Often, I'll remind my clients that focus is a funny thing. If you're too close to something, you can't see it in the proper perspective, and the edges may be blurry or completely out of your line of sight. Likewise, if you're too far away, you can't focus at all on that "pinpoint" in the distance, so how do you know what you're really seeing?
To an ant, we are giants, and skyscrapers are a whole world to explore.
Where are you in that spectrum? Are you an ant, looking at a skyscraper? Or are you on the top of the skyscraper, trying to see an ant on the ground?
Either way your perceptions are going to mess with your outcomes.
Click to Tweet: Are you an ant or a skyscraper? How your perceptions determine your outcome: http://bit.ly/RlFAlr via @lisarobbinyoung
Right-size Your Perceptions
Here are some tips to help you take action and get clarity on your current reality:
- Recognize you're not God, nor can you predict the future.
- Get ruthlessly honest about your present situation.
- Question anything that looks hopeless (because it's probably not)
- Question everything that looks like a sure thing (again, it's probably not)
- Decide what the very next step is to resolve your situation.
- Take that step. Do not continue until you take that step.
- GOTO 1
Sometimes the step has to be infinitesimally small. It might not even be the step you WANT to take, or think you "should" be taking, but step you must. Don't let pre-conceived notions, ingrained beliefs or other "stuff" block you. Unless you absolutely KNOW something, you don't KNOW anything.

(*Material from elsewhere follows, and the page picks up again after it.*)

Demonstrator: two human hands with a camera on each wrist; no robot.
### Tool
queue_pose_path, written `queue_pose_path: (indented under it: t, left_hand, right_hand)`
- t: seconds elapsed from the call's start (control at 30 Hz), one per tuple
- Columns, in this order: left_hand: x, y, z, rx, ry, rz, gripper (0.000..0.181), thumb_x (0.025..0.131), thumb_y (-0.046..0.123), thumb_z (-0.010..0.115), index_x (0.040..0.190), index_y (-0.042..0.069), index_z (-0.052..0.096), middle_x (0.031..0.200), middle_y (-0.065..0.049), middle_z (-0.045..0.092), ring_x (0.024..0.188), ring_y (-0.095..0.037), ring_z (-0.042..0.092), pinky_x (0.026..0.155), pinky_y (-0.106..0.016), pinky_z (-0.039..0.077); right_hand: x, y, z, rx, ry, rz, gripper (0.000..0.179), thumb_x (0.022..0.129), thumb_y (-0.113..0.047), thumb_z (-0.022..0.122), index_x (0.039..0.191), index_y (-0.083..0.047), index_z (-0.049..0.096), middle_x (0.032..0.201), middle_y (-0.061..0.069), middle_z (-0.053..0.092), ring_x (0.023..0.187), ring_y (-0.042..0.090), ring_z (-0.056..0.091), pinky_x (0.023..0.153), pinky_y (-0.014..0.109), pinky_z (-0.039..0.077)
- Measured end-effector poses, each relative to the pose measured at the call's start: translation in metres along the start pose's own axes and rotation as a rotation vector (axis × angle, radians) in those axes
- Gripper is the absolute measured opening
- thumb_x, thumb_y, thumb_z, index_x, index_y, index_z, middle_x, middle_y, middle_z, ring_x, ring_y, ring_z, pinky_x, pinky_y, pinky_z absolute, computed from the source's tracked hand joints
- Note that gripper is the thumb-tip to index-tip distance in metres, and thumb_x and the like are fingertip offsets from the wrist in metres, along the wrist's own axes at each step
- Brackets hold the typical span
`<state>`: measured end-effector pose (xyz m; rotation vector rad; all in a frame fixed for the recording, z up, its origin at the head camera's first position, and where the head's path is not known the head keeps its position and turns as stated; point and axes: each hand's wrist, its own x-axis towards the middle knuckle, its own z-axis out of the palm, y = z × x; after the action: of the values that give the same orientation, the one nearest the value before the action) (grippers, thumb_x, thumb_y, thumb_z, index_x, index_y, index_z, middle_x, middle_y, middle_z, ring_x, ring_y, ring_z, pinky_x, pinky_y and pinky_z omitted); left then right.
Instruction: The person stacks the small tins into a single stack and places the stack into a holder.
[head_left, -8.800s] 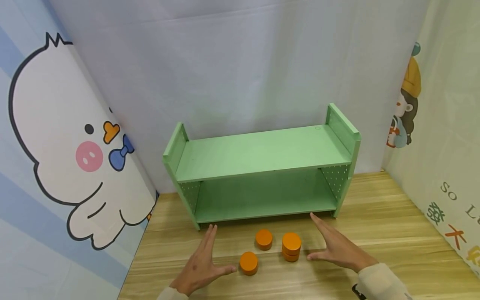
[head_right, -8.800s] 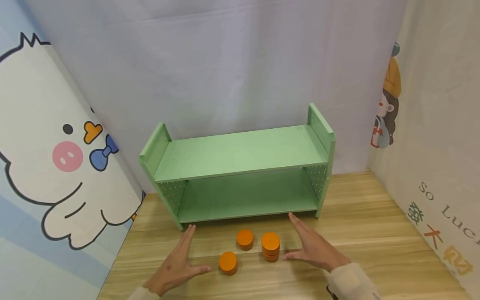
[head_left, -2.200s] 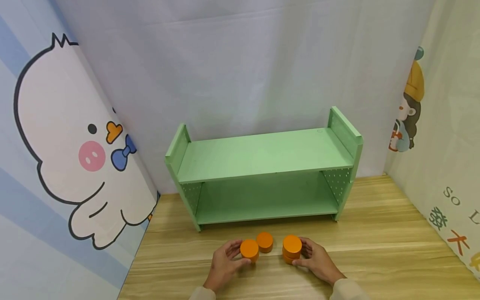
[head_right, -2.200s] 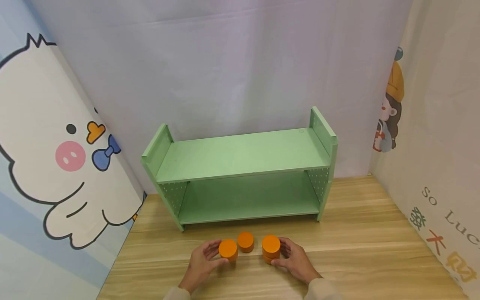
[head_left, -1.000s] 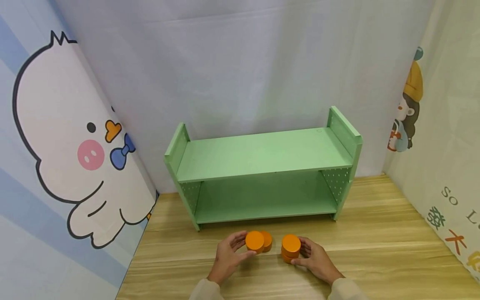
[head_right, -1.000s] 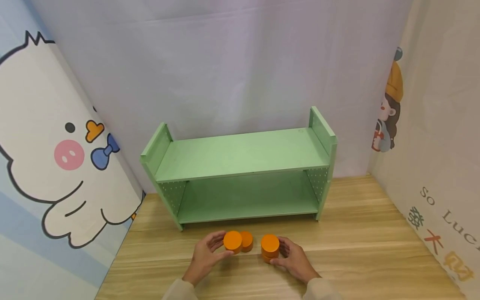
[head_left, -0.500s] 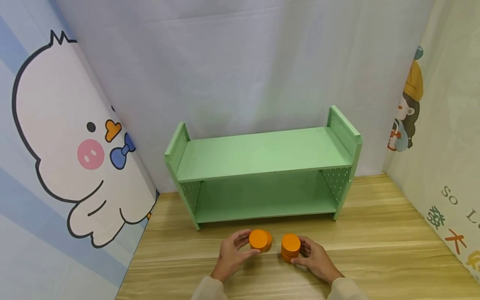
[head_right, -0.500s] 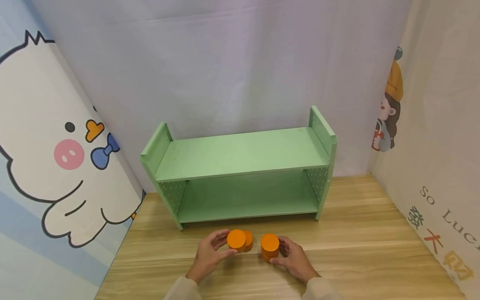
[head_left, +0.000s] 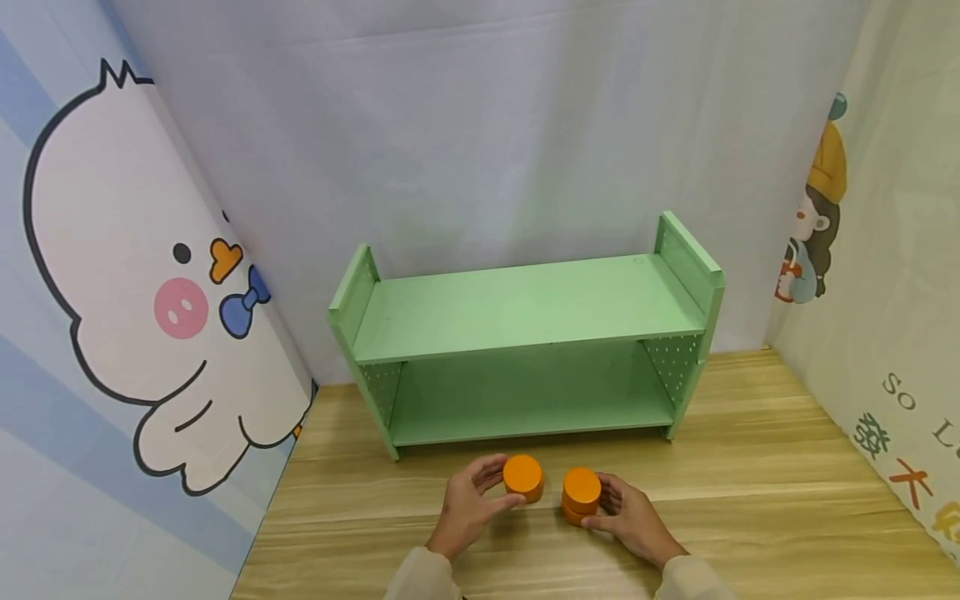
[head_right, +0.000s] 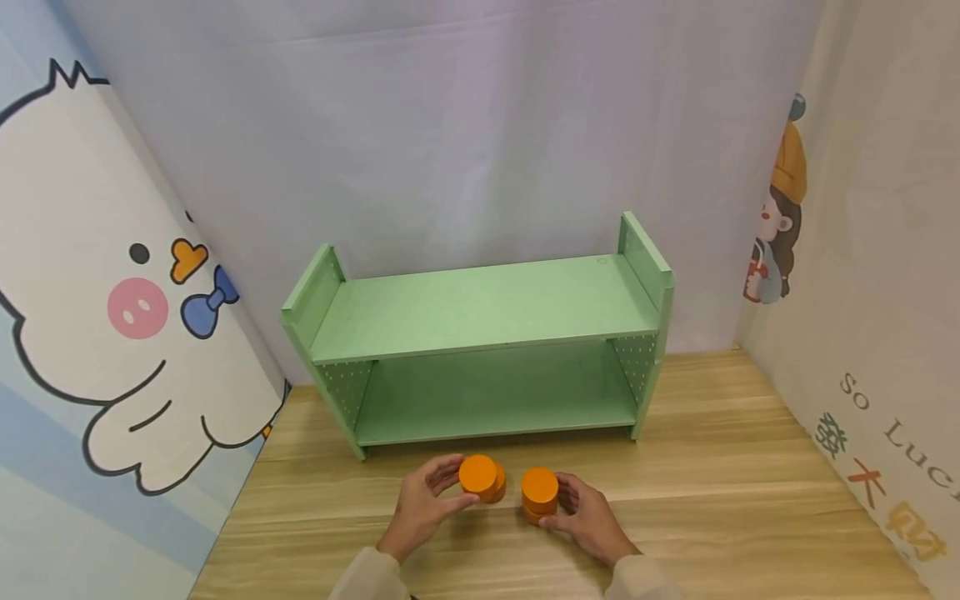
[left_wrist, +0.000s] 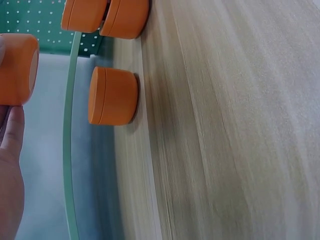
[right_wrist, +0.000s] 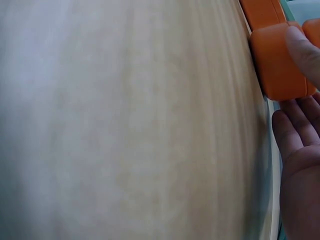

Oh, and even if it seems ridiculous to question it, question anyway.
If Dad had stopped to question whether or not cancer was truly a death sentence? Who knows what untold adventures we may have had with him in the intervening years.
What do you really have to lose? Only beliefs that may not be serving your well-being anyway.
What do you have to gain? Maybe a whole new way of experiencing your world.